Antiferromagnetic (AFM) FePS3 has gained significant interest recently for its potential applications in spin-related devices. A single layer is comprised of a honeycomb network, stabilized by long-range spin-exchange interactions, with a zigzag or Neel arrangement of the Fe-atoms. This study exposed, for the first time, a strong impact of lateral crystal distortion on the magnetic arrangement and optical properties of FePS3. This impact was deciphered by correlating photoluminescence (PL) observations with single-crystal XRD which uncovered anisotropy in the a/b crystallographic plane. Thus, induceing a breakage in the inversion symmetry in FePS3 causing changes in it's electronic and optical transitions. The MPL observations exhibited an unexpected band-edge circularly polarized recombination emission, while off-band-edge transitions were linearly polarized. Also, temperature-dependent MPL measurements reflected zigzag-AFM at low temperatures and the coexistence of zigzag or Neel at mid temperatures.

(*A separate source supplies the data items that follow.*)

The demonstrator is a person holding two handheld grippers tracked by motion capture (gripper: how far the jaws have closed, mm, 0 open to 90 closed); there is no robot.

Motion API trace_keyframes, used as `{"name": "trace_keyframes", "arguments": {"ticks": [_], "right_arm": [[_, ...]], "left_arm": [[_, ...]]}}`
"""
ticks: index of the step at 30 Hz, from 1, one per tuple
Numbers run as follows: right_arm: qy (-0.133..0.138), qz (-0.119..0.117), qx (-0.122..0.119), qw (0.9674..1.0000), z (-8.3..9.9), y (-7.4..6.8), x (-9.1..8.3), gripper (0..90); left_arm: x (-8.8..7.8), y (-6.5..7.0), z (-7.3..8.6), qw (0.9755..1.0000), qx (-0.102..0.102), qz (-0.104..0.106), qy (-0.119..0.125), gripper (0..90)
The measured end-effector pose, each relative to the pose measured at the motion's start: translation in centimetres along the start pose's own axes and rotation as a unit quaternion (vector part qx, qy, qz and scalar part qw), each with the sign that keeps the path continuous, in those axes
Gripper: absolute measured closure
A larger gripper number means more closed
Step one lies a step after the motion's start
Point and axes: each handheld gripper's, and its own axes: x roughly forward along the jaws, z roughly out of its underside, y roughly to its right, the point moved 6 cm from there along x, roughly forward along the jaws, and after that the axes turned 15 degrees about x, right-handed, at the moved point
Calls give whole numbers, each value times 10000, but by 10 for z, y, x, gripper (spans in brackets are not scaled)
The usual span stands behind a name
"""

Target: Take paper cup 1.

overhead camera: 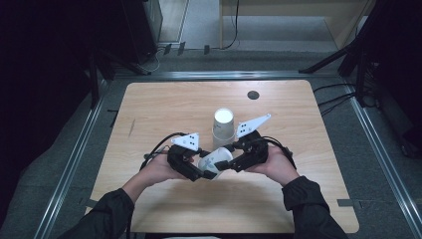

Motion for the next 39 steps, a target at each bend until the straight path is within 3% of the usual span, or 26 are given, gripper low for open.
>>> {"name": "trace_keyframes", "arguments": {"ticks": [1,2,3,6,7,10,13,16,17,18,19,20,23,24,26,28,29,30,36,39], "right_arm": [[18,38,-136,9999,0,0,1,296],[18,38,-136,9999,0,0,1,296],[39,196,-188,9996,1,0,0,223],[69,347,-302,9989,3,0,-2,223],[61,420,-337,9985,6,0,-5,223],[38,501,-373,9980,10,1,-8,224],[-66,715,-580,9957,19,2,-9,232],[-94,712,-665,9952,24,1,-8,240],[-89,725,-665,9951,25,1,-9,242],[-89,725,-665,9951,25,1,-9,242],[-67,718,-687,9950,25,0,-8,245],[-67,718,-687,9950,25,0,-8,245],[-6,752,-730,9945,22,2,-4,247],[-6,752,-730,9945,22,2,-4,247],[33,778,-743,9942,20,4,-2,247],[31,768,-717,9945,20,6,0,248],[-20,683,-664,9954,20,6,2,252],[-38,658,-656,9957,21,6,4,253],[-143,649,-733,9951,23,6,11,253],[-228,628,-794,9946,24,6,19,255]], "left_arm": [[-1,0,0,10000,-13,19,-2,295],[-2,0,0,10000,-30,24,-12,295],[-5,-1,0,10000,-29,-19,-26,295],[-9,-3,1,9999,-130,-7,-59,296],[-12,-4,3,9996,-38,-64,-259,296],[-15,-4,3,9992,-6,-16,-402,297],[-17,-4,2,9972,73,70,-737,296],[-19,-4,3,9958,135,112,-899,295],[-19,-5,2,9941,149,228,-1051,294],[-19,-5,2,9941,149,228,-1051,294],[-19,-7,1,9915,159,350,-1244,294],[-19,-7,1,9915,159,350,-1244,294],[-17,-13,-5,9843,300,373,-1699,292],[-17,-13,-5,9843,300,373,-1699,292],[-15,-16,-6,9808,400,288,-1885,292],[-13,-15,-3,9794,372,383,-1947,293],[-10,-14,1,9756,426,414,-2114,293],[-9,-13,3,9738,462,392,-2193,293],[-6,-10,6,9709,531,411,-2300,292],[-2,-7,8,9668,608,389,-2452,292]]}}
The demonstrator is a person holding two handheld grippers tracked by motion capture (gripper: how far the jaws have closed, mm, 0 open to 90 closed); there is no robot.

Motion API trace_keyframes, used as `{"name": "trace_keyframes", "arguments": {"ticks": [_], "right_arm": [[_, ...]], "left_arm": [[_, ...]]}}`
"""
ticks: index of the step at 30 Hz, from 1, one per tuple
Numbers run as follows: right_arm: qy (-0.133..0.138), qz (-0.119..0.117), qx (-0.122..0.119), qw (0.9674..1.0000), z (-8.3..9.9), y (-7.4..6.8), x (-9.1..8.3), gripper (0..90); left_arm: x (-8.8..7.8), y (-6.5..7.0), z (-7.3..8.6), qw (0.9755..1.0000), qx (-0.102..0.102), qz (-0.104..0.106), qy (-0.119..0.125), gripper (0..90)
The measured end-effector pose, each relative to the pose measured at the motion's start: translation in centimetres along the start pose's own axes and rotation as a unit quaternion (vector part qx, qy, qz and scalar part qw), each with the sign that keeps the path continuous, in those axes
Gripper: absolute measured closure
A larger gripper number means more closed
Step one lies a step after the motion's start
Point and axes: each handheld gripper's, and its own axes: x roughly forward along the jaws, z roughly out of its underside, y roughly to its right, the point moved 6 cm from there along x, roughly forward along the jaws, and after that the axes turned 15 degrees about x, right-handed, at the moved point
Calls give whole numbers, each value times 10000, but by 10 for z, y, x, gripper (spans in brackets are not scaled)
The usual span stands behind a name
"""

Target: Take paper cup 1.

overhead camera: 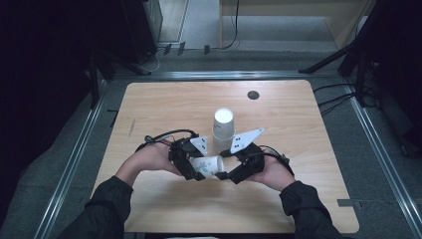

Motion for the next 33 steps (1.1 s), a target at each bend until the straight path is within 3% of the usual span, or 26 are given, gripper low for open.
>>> {"name": "trace_keyframes", "arguments": {"ticks": [11,20,29,31,33], "right_arm": [[-307,-68,-188,9993,4,-3,19,275],[-581,-149,-260,9979,8,-5,30,336],[-635,-161,-282,9975,9,-6,29,350],[-672,-144,-284,9972,9,-7,28,350],[-650,-108,-331,9973,8,-7,27,351]], "left_arm": [[7,9,-8,9995,195,63,-225,288],[13,10,-8,9991,220,115,-339,285],[13,11,-8,9991,246,219,-256,278],[12,11,-8,9994,221,242,-144,176],[9,11,-8,9996,223,181,-4,155]]}}
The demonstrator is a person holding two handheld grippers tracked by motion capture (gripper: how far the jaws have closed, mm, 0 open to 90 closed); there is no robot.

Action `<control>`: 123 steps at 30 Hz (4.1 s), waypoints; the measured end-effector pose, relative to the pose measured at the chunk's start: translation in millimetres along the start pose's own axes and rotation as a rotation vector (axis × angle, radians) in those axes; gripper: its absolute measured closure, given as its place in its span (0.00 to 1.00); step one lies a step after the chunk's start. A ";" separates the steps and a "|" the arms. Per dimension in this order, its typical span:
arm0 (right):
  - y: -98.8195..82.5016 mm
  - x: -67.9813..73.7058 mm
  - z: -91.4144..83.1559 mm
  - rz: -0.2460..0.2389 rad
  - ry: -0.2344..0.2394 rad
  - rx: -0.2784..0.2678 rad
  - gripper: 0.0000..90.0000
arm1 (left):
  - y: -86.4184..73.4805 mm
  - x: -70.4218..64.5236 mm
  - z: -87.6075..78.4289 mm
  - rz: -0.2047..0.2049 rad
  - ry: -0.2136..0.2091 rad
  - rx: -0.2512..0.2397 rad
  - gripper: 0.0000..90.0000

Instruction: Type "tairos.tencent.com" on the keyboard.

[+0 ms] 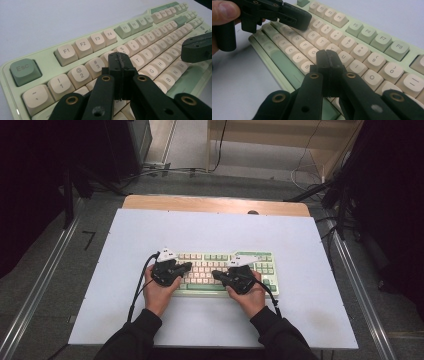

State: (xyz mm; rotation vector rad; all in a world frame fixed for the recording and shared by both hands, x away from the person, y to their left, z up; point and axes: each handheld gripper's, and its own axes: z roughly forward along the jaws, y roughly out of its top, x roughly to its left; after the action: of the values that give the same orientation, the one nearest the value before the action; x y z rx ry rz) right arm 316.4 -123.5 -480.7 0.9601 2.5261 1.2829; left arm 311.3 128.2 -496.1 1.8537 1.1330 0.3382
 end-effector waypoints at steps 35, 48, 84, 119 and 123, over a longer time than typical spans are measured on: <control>-1.2 0.1 1.1 -0.002 0.002 0.002 0.98 | 2.3 -4.0 -7.7 -0.008 -0.022 -0.028 1.00; -1.7 0.5 2.4 -0.002 0.005 0.006 0.98 | 1.9 -3.9 -7.5 -0.008 -0.020 -0.027 1.00; -4.5 4.8 8.5 -0.012 0.013 0.029 0.98 | 2.8 -4.7 -9.4 -0.010 -0.026 -0.037 1.00; -4.2 3.1 2.3 -0.012 0.003 0.011 0.98 | 3.0 -5.9 -8.8 -0.009 -0.030 -0.038 1.00; -4.1 2.0 -0.2 -0.009 0.000 0.005 0.98 | 3.2 -5.9 -8.7 -0.011 -0.031 -0.040 1.00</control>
State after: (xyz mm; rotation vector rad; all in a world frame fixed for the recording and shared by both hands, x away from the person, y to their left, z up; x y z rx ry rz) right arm 312.7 -124.2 -483.4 0.9487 2.5323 1.2742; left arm 304.6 127.7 -487.5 1.8116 1.1074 0.3224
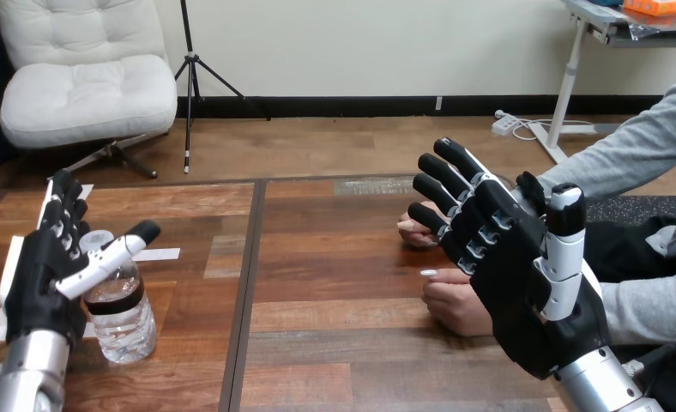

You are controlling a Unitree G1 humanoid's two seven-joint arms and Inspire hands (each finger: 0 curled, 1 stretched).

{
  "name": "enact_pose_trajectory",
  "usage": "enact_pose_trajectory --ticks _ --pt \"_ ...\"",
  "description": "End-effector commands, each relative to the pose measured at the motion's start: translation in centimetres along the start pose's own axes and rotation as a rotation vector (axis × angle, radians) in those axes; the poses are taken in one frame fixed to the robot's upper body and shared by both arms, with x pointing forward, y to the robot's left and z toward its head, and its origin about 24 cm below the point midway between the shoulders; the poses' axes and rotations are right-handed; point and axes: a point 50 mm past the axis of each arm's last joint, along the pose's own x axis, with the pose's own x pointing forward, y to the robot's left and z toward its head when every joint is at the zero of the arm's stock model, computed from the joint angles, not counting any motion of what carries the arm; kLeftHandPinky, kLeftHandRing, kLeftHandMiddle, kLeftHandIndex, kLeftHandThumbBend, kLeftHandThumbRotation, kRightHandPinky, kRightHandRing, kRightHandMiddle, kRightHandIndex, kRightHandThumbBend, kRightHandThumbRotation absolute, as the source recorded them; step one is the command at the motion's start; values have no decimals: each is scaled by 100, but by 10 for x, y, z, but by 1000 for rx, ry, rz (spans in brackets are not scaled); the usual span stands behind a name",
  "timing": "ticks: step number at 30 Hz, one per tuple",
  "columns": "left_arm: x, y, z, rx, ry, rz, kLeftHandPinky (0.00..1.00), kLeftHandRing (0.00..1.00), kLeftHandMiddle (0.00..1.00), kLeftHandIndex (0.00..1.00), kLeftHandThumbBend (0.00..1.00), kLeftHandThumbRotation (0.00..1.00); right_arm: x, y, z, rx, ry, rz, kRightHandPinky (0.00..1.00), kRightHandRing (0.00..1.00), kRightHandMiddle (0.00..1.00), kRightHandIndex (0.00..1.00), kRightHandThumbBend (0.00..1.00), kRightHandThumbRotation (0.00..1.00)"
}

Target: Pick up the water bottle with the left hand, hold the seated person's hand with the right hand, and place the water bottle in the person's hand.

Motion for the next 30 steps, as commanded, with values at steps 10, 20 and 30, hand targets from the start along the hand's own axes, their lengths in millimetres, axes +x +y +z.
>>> enact_pose_trajectory --ticks 10,20,30 --pt "-6 -6 19 21 -95 -68 100 100 100 100 100 28 10 3 16 -14 -83 19 94 96 95 95 89 100" --pt "-15 -4 21 49 -92 -81 100 100 100 100 100 30 11 2 16 -17 -80 20 94 96 95 95 90 100" --pt "-17 -1 23 92 -61 -88 100 100 100 100 100 33 11 2 15 -16 -82 25 93 96 95 94 91 100"
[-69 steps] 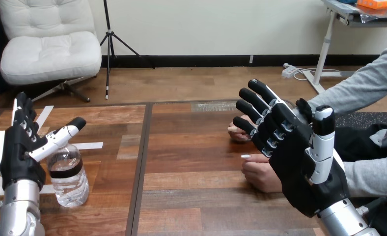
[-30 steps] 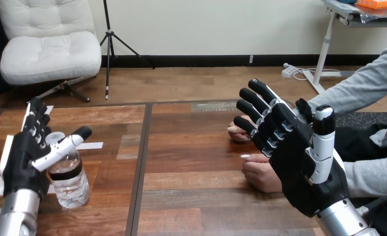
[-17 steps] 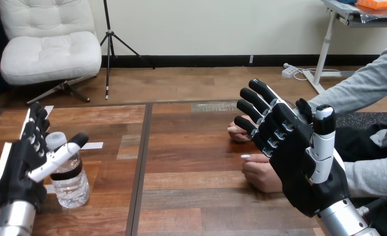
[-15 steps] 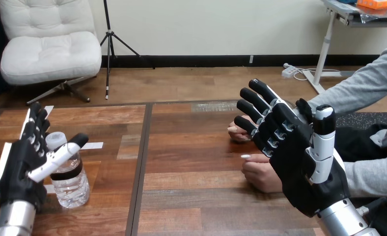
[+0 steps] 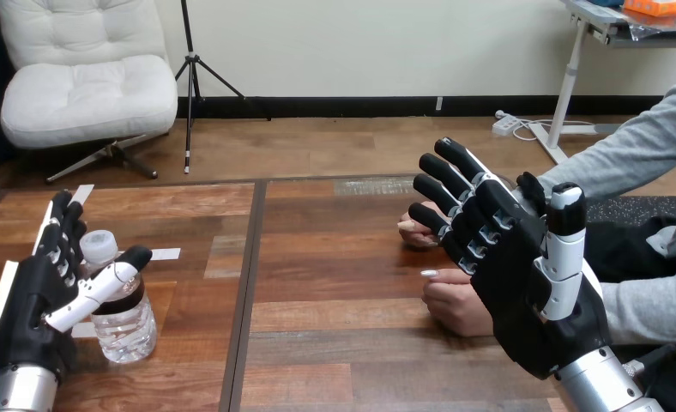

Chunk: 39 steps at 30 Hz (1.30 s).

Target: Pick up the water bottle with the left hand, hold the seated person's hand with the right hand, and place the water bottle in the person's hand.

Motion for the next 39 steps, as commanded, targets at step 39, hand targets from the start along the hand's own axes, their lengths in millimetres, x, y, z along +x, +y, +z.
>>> enact_pose_trajectory --ticks 39 --pt "17 4 14 52 73 -109 100 100 100 100 100 12 9 4 18 -16 -93 31 93 97 95 95 91 100"
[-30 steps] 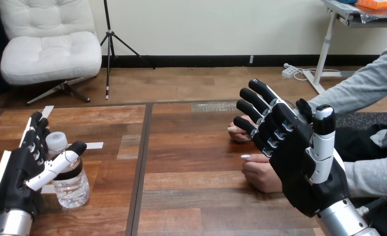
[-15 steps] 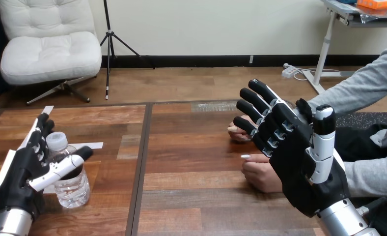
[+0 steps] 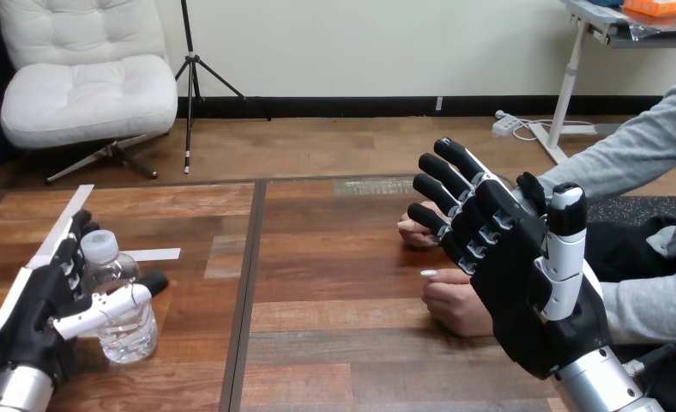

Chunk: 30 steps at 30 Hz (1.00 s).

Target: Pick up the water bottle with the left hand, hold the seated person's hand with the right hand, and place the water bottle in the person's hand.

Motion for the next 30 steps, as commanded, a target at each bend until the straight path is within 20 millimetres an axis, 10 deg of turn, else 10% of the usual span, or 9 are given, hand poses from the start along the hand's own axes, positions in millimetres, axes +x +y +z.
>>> enact_pose_trajectory --ticks 1,30 --pt "13 0 18 21 -52 -31 100 100 100 100 100 11 10 4 18 -18 -93 29 93 97 95 95 91 100" --pt "19 1 10 120 39 -34 100 100 100 100 100 11 9 4 18 -14 -95 29 93 96 95 95 90 100"
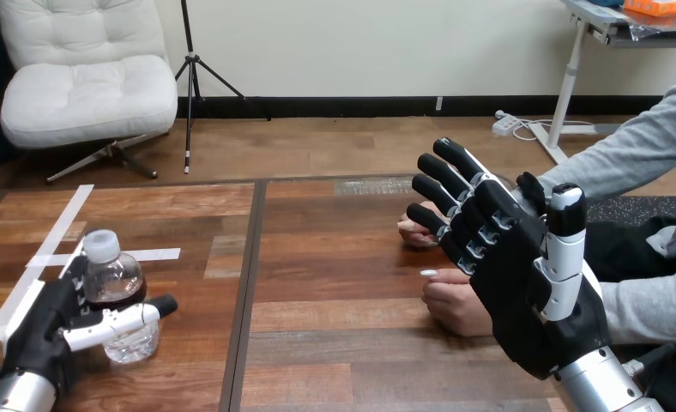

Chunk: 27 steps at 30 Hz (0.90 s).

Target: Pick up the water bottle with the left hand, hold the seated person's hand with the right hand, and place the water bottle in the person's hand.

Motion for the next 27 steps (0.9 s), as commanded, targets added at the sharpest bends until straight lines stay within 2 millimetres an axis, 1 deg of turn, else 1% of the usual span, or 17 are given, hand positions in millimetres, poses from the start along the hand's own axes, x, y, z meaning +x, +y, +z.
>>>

Theoretical calculation implementing anisotropy in spin-exchange interactions among Fe atom's nearest neighbors revealed stabilized zigzag arrangement tilted away from the a-axis. Furthermore, DFT calculations of the electronic band-edge predicted split states in degenerate symmetric points (K+/K-) for zigzag structure and non-degenerate for the Neel arrangement. Highlighting the importance of the inclusion of a crystallographic anisotropy parameter for the simulation of the experimental observations.